▶ **Exercise description**: No picture should appear in the copy. Transcribe exactly, and only, the lines from the one with "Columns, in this" through the last line of the data below.
+++ Provided data +++
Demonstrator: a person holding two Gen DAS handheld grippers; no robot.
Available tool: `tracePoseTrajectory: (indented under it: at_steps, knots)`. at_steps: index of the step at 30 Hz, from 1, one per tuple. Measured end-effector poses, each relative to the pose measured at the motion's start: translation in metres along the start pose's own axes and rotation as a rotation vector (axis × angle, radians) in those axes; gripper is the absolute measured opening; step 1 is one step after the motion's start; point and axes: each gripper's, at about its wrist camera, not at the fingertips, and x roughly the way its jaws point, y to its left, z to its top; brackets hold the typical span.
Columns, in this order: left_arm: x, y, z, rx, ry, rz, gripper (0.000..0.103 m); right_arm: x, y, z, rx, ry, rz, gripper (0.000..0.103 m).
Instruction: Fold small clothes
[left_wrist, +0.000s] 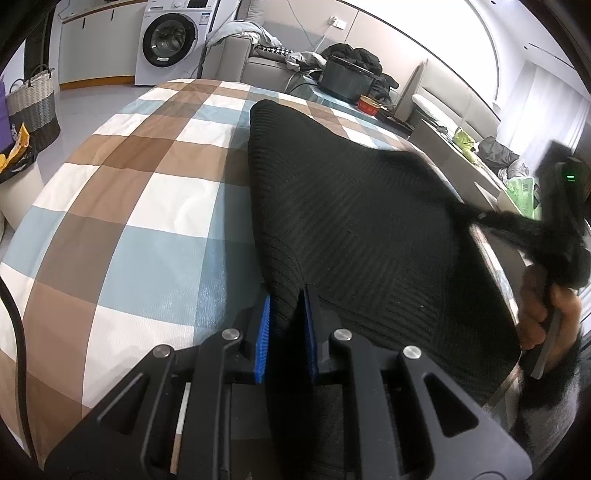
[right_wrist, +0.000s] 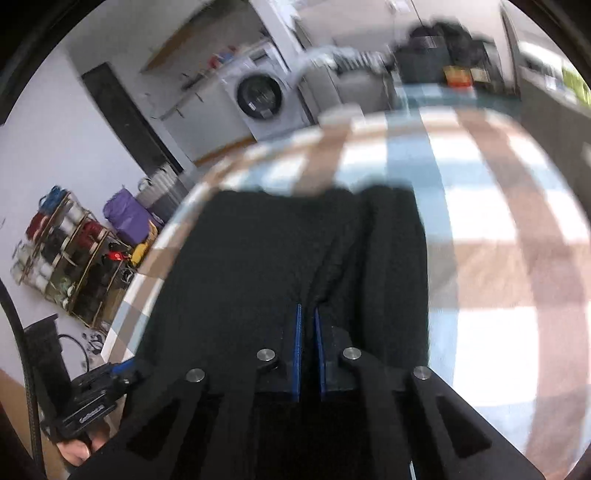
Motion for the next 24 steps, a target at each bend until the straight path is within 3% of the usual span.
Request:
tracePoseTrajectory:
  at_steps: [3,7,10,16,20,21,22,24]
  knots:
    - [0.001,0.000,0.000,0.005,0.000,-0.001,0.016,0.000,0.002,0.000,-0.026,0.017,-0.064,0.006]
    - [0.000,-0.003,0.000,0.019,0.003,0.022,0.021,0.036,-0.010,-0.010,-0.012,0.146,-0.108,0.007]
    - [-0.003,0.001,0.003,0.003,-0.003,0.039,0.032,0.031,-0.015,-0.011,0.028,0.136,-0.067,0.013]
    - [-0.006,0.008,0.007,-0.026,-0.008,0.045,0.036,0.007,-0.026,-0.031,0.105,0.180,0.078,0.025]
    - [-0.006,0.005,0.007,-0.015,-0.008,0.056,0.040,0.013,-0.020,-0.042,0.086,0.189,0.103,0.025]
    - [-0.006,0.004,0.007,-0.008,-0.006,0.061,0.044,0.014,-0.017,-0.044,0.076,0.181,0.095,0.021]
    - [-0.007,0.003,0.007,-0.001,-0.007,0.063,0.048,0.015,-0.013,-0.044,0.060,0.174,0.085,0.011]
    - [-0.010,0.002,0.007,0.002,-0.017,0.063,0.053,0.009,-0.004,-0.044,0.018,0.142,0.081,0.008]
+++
▶ **Answer to this exercise**:
Columns, in this order: left_arm: x, y, z, rx, ry, rz, gripper (0.000..0.103 m); right_arm: x, y, z, rx, ry, rz, gripper (0.000..0.103 m).
Instruction: Fold small clothes
[left_wrist, +0.000s] 
[right_wrist, +0.000s] 
Motion for the next 24 steps, a target at each bend until the straight path is within 3% of the usual span.
Request:
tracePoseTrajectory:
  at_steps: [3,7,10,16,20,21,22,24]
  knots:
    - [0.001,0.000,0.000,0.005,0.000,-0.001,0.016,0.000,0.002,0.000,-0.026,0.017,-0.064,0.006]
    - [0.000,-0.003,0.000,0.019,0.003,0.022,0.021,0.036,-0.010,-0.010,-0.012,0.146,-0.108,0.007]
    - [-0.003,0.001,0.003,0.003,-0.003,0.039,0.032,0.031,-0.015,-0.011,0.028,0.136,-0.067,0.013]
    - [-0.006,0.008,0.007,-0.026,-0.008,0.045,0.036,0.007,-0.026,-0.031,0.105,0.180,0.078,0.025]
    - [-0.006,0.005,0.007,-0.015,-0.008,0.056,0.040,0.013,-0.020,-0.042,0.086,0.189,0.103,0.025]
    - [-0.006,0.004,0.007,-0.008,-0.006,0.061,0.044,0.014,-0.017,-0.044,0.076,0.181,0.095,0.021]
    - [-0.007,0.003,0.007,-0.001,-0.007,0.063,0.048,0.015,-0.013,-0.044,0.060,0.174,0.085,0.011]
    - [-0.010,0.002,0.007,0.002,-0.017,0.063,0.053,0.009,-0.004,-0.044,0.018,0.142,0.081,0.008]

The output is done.